It is required that all of the data be written out exactly.

▶ [Data supplied]
=== Section Start ===
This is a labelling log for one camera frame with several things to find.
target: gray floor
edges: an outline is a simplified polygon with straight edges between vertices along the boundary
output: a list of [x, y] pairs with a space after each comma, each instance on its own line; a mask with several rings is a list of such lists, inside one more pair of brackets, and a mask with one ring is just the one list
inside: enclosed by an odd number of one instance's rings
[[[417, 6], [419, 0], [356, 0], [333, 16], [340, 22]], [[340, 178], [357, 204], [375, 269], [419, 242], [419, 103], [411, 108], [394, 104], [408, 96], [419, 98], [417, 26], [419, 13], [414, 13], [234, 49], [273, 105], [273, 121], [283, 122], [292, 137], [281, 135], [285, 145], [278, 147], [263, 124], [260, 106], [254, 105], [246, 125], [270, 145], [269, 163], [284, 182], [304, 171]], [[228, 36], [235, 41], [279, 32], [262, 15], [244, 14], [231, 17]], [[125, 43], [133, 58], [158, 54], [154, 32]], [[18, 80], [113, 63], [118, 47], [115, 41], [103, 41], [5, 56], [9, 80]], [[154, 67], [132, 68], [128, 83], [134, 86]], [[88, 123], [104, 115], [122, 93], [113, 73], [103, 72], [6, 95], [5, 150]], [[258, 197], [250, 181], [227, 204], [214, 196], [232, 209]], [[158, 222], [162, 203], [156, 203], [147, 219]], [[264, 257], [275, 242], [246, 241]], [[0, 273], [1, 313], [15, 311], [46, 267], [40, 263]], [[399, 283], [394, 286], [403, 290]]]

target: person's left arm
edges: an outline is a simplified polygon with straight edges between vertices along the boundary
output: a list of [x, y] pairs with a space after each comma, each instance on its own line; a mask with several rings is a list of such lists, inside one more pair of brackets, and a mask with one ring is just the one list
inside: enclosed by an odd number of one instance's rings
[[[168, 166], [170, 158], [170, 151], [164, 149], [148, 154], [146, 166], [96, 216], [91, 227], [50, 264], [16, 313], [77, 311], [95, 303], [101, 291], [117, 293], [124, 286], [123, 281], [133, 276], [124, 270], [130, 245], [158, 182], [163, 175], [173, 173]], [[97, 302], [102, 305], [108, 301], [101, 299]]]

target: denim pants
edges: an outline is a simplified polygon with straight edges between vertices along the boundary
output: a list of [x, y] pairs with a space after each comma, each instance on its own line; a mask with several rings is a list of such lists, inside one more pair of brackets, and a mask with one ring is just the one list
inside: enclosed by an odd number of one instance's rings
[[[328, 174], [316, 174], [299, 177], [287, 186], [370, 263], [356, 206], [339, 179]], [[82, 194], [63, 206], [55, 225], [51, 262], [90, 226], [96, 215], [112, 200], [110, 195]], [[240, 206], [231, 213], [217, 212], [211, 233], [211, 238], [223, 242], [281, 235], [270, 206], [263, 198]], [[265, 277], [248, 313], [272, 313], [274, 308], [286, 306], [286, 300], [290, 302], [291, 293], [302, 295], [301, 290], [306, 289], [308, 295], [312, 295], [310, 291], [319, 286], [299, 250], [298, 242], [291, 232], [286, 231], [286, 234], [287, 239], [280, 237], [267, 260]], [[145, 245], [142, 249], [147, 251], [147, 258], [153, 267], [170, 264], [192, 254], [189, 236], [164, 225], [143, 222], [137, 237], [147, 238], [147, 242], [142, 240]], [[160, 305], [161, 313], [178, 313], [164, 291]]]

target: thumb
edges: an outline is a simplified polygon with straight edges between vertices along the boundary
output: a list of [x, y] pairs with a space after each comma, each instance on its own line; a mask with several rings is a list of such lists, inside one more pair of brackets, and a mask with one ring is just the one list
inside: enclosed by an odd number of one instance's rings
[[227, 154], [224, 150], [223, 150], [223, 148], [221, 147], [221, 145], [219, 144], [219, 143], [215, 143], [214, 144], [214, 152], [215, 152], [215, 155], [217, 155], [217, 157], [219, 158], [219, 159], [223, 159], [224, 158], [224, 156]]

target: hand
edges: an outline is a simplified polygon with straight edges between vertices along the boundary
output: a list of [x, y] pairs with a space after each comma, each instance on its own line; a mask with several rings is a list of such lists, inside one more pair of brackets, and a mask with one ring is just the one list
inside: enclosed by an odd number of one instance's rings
=== Section End ===
▶ [Expected answer]
This is a labelling log for one camera frame with several things to find.
target: gray floor
edges: an outline is a simplified polygon with straight edges between vertices along the boundary
output: a list of [x, y] pairs with a space after each comma, each instance on its own line; a mask with several rings is a list of such lists, inside one more pair of brackets, and a mask with one ring is just the one list
inside: enclosed by an odd number of one instance's rings
[[[417, 6], [419, 0], [356, 0], [333, 16], [340, 22]], [[340, 178], [357, 204], [375, 269], [419, 242], [419, 103], [411, 108], [394, 104], [408, 96], [419, 98], [417, 26], [419, 13], [414, 13], [234, 49], [273, 105], [273, 121], [283, 122], [292, 137], [281, 135], [285, 145], [278, 147], [263, 124], [260, 106], [254, 105], [246, 125], [270, 145], [269, 163], [284, 182], [304, 171]], [[228, 36], [235, 41], [279, 32], [262, 15], [244, 14], [231, 17]], [[125, 43], [133, 58], [158, 54], [154, 32]], [[18, 80], [113, 63], [118, 47], [115, 41], [103, 41], [5, 56], [9, 80]], [[154, 67], [132, 68], [128, 83], [134, 86]], [[88, 123], [104, 115], [122, 93], [113, 73], [103, 72], [6, 95], [5, 150]], [[258, 197], [250, 181], [227, 204], [214, 196], [232, 209]], [[158, 222], [162, 203], [156, 203], [147, 219]], [[264, 257], [275, 242], [246, 241]], [[0, 273], [1, 313], [15, 311], [46, 267], [40, 263]], [[399, 283], [394, 286], [403, 290]]]

target: person's left arm
edges: an outline is a simplified polygon with straight edges between vertices along the boundary
output: a list of [x, y] pairs with a space after each comma, each instance on its own line; a mask with several rings is a list of such lists, inside one more pair of brackets, and a mask with one ring is just the one list
inside: enclosed by an odd number of one instance's rings
[[[168, 166], [170, 158], [170, 151], [164, 149], [148, 154], [146, 166], [96, 216], [91, 227], [50, 264], [16, 313], [77, 311], [95, 303], [101, 291], [117, 293], [124, 286], [123, 281], [133, 276], [124, 270], [130, 245], [158, 182], [163, 175], [173, 173]], [[97, 302], [102, 305], [108, 301], [101, 299]]]

target: denim pants
edges: an outline is a simplified polygon with straight edges between vertices along the boundary
output: a list of [x, y] pairs with a space after each comma, each instance on its own line; a mask with several rings is a list of such lists, inside one more pair of brackets, and a mask with one ring is just the one list
inside: enclosed by an odd number of one instance's rings
[[[328, 174], [316, 174], [299, 177], [287, 186], [370, 263], [356, 206], [339, 179]], [[82, 194], [63, 206], [55, 225], [51, 262], [90, 226], [96, 215], [112, 200], [110, 195]], [[240, 206], [231, 213], [217, 212], [211, 233], [211, 238], [223, 242], [281, 235], [270, 206], [263, 198]], [[265, 277], [248, 313], [272, 313], [274, 308], [286, 306], [286, 300], [290, 302], [291, 293], [302, 295], [301, 290], [306, 289], [308, 295], [312, 295], [310, 291], [319, 286], [299, 250], [298, 242], [291, 232], [286, 231], [286, 234], [287, 239], [280, 237], [267, 260]], [[145, 245], [142, 249], [147, 251], [147, 258], [153, 267], [170, 264], [192, 254], [189, 236], [164, 225], [143, 222], [137, 237], [147, 238], [147, 242], [142, 240]], [[160, 305], [161, 313], [178, 313], [164, 291]]]

target: thumb
edges: an outline is a simplified polygon with straight edges between vertices along the boundary
output: a list of [x, y] pairs with a space after each comma, each instance on its own line; a mask with several rings is a list of such lists, inside one more pair of brackets, and a mask with one ring is just the one list
inside: enclosed by an odd number of one instance's rings
[[227, 154], [224, 150], [223, 150], [223, 148], [221, 147], [221, 145], [219, 144], [219, 143], [215, 143], [214, 144], [214, 152], [215, 152], [215, 155], [217, 155], [217, 157], [219, 158], [219, 159], [223, 159], [224, 158], [224, 156]]

target: hand
edges: an outline is a simplified polygon with straight edges between vertices along the boundary
output: a list of [x, y] pairs with a space after each comma, each instance on its own line; a mask with several rings is a list of such lists, inside one more pair of brackets, and a mask with one ring is just the one list
inside: enclosed by an odd number of one instance's rings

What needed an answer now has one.